--- Information supplied Enclosed Below ---

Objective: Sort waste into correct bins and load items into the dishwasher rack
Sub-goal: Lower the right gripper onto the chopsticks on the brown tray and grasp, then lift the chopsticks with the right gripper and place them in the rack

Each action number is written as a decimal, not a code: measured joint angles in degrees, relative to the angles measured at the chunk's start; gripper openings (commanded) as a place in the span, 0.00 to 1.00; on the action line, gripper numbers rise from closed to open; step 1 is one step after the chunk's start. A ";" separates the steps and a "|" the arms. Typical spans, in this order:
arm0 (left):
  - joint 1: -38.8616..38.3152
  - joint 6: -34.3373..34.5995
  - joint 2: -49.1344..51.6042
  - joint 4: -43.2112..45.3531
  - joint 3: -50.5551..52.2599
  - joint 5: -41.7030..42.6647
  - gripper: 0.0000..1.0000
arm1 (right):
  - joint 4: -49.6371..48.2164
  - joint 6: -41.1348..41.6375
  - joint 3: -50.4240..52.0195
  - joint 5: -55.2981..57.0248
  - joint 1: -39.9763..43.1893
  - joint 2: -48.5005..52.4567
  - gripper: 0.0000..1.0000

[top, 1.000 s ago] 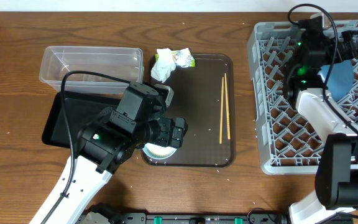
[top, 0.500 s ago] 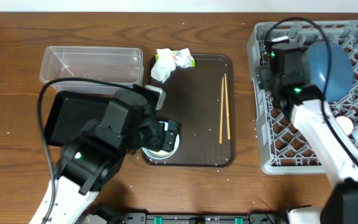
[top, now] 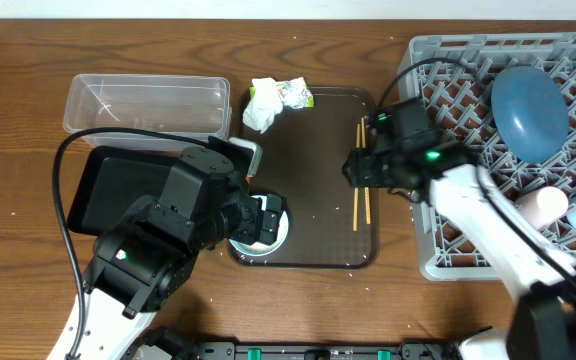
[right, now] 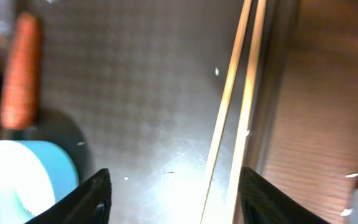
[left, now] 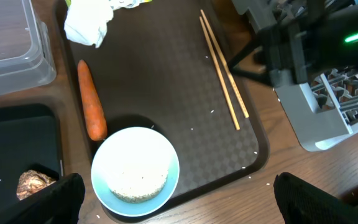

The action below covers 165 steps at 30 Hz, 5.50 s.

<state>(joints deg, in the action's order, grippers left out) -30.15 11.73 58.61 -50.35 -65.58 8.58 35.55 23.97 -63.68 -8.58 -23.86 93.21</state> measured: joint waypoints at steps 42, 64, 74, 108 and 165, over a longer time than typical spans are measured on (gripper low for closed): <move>0.00 0.00 0.11 -0.11 0.00 -0.02 0.98 | 2.21 -2.99 -0.35 5.99 4.26 -16.48 0.01; 0.00 0.00 0.11 -0.15 0.00 -0.02 0.98 | 2.60 -22.12 -0.28 6.32 20.68 -7.50 0.46; 0.00 0.00 0.11 -0.17 0.00 -0.02 0.98 | 3.08 -15.30 -0.28 1.05 7.26 -10.14 0.53; 0.00 0.02 0.11 -0.20 0.00 0.00 0.98 | -5.49 4.44 -0.22 9.05 0.09 14.43 0.04; 0.00 0.00 0.11 -0.20 0.00 -0.02 0.98 | -0.37 -14.05 -1.01 -4.66 3.74 -12.13 0.66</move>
<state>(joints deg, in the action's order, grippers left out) -30.15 11.73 58.72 -50.54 -65.58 8.56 35.18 9.91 -64.69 -13.23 -20.12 81.08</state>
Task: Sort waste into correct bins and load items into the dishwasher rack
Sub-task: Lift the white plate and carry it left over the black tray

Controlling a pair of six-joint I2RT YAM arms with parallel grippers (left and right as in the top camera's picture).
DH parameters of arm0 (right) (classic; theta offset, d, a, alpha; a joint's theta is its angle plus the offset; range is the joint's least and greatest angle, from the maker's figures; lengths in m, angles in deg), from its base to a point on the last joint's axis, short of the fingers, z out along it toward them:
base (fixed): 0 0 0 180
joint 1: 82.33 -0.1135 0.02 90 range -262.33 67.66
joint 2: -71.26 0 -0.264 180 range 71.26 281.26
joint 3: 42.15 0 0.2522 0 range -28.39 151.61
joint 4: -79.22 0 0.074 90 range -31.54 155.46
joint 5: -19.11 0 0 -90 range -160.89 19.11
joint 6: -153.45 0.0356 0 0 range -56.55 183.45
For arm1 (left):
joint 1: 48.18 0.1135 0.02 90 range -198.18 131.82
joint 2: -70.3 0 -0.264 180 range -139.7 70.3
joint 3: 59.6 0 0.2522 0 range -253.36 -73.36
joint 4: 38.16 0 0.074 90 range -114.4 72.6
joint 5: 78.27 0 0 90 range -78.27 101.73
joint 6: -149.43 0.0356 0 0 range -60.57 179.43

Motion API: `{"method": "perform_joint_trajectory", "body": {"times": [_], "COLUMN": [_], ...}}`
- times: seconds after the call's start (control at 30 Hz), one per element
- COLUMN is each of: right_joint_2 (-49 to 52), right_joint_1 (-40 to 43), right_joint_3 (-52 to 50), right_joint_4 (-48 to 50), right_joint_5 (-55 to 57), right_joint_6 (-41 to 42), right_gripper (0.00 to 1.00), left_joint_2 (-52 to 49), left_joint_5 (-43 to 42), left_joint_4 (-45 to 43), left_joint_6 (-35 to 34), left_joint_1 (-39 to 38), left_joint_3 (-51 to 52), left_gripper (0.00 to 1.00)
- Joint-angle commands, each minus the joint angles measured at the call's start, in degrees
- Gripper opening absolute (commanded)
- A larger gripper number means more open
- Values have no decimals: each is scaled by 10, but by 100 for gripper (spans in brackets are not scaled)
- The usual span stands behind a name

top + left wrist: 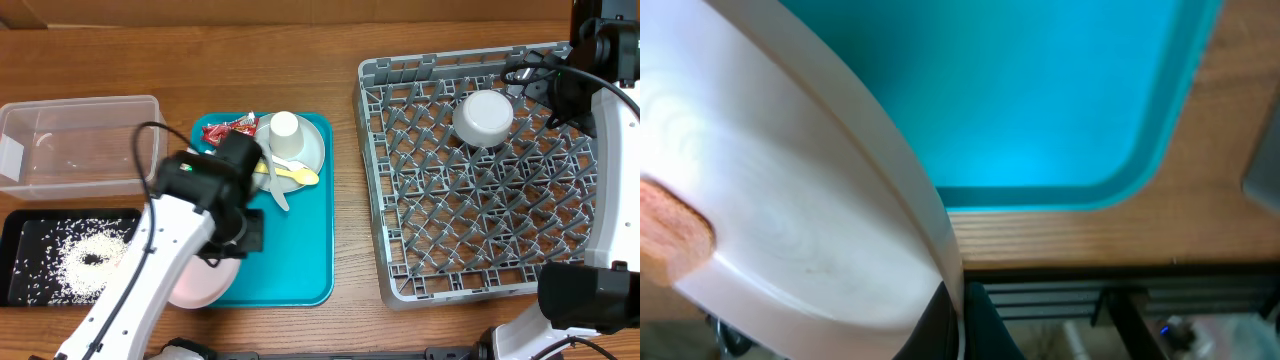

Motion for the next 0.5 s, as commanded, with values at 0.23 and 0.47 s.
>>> {"method": "perform_joint_trajectory", "body": {"times": [0.23, 0.47], "right_joint_2": [-5, -5], "right_joint_1": [-1, -1], "right_joint_3": [1, 1], "right_joint_4": [3, 3], "right_joint_5": [6, 6], "right_joint_6": [3, 3], "right_gripper": [100, 100], "left_joint_2": [11, 11], "left_joint_5": [-12, -68], "left_joint_4": [-21, -83], "left_joint_6": [35, 46], "left_joint_1": [219, 326], "left_joint_3": [-16, -16], "left_gripper": [4, 4]}}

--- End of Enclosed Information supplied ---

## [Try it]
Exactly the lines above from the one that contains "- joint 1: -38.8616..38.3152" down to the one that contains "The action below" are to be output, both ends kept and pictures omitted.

## [Response for this exercise]
  - joint 1: -38.8616..38.3152
  - joint 6: -34.3373..34.5995
  - joint 2: -49.1344..51.6042
  - joint 4: -43.2112..45.3531
  - joint 3: -50.5551..52.2599
  - joint 5: -41.7030..42.6647
  - gripper: 0.0000..1.0000
arm1 (right):
  - joint 4: -49.6371..48.2164
  - joint 6: -41.1348..41.6375
  - joint 3: -50.4240..52.0195
  - joint 5: -55.2981..57.0248
  - joint 1: -39.9763..43.1893
  - joint 2: -48.5005..52.4567
  - gripper: 0.0000..1.0000

[top, 1.000 s ago] 
[top, 0.500 s ago] 
[top, now] 
[right, now] 
[left, now] 

The action below covers 165 steps at 30 Hz, 5.50 s.

No more work remains for this exercise.